INSTRUCTIONS TO FOLLOW:
Every line of the listing is returned unchanged, and every picture is dropped.
** COLLECTED MATERIAL follows **
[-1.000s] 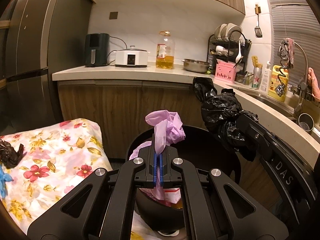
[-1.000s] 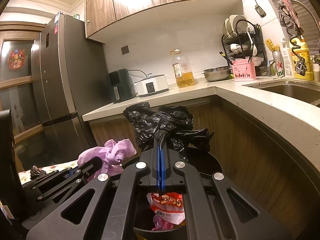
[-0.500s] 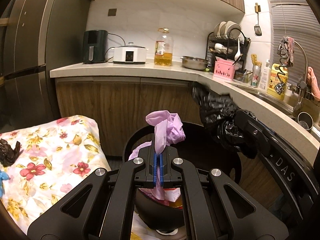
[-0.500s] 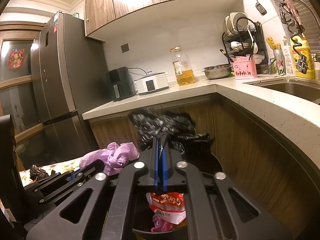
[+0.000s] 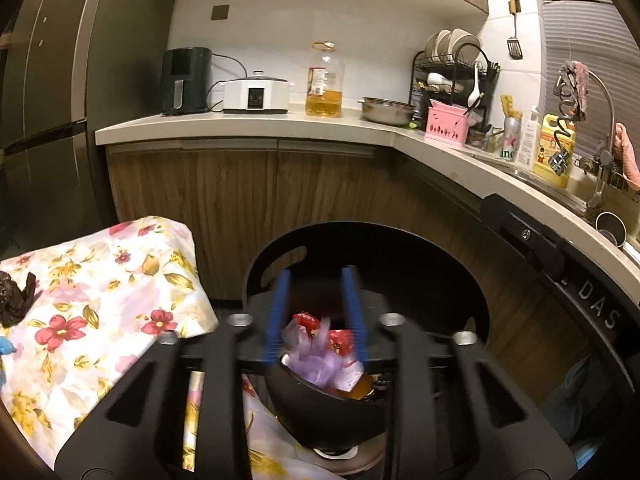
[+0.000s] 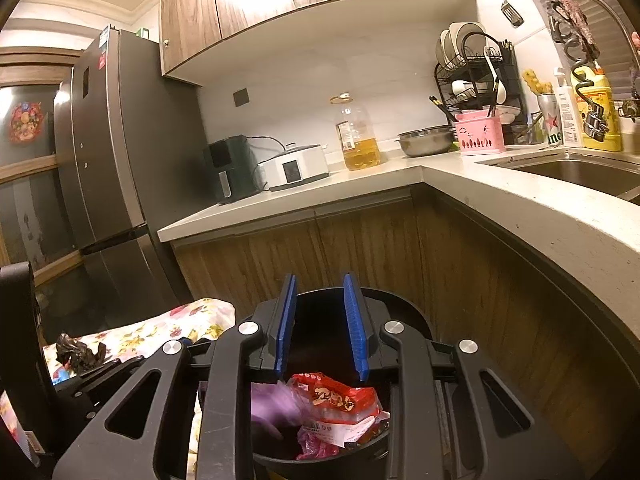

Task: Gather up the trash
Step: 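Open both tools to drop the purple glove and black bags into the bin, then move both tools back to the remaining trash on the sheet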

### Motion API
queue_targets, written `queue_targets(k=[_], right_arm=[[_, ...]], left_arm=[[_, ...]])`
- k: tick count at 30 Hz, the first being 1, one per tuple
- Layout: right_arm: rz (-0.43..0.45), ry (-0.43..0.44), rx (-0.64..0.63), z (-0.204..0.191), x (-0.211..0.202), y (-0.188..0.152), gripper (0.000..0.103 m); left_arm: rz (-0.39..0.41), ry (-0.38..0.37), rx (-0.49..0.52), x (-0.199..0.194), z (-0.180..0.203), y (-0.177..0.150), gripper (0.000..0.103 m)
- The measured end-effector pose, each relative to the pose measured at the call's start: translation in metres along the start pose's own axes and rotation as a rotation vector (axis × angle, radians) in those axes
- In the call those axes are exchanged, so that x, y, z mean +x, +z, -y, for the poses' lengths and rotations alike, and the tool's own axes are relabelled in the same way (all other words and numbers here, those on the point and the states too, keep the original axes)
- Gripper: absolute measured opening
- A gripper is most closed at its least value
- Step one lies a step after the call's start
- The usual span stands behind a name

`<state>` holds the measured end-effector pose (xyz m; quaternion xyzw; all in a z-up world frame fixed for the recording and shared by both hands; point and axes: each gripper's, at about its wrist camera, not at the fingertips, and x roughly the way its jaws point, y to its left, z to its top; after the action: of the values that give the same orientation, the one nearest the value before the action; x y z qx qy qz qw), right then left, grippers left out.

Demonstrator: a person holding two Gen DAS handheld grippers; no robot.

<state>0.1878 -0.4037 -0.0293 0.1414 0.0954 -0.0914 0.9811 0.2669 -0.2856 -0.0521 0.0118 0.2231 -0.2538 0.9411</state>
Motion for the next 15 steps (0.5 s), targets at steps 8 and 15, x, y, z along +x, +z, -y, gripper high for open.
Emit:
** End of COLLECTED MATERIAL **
WRITTEN REPLY:
[-1.000s] 
[-1.000s] 
[-0.500s] 
[-0.500s] 
[+0.000s] 
[+0.000s] 

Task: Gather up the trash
Step: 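Open both tools to drop the purple glove and black bags into the bin, then move both tools back to the remaining trash on the sheet
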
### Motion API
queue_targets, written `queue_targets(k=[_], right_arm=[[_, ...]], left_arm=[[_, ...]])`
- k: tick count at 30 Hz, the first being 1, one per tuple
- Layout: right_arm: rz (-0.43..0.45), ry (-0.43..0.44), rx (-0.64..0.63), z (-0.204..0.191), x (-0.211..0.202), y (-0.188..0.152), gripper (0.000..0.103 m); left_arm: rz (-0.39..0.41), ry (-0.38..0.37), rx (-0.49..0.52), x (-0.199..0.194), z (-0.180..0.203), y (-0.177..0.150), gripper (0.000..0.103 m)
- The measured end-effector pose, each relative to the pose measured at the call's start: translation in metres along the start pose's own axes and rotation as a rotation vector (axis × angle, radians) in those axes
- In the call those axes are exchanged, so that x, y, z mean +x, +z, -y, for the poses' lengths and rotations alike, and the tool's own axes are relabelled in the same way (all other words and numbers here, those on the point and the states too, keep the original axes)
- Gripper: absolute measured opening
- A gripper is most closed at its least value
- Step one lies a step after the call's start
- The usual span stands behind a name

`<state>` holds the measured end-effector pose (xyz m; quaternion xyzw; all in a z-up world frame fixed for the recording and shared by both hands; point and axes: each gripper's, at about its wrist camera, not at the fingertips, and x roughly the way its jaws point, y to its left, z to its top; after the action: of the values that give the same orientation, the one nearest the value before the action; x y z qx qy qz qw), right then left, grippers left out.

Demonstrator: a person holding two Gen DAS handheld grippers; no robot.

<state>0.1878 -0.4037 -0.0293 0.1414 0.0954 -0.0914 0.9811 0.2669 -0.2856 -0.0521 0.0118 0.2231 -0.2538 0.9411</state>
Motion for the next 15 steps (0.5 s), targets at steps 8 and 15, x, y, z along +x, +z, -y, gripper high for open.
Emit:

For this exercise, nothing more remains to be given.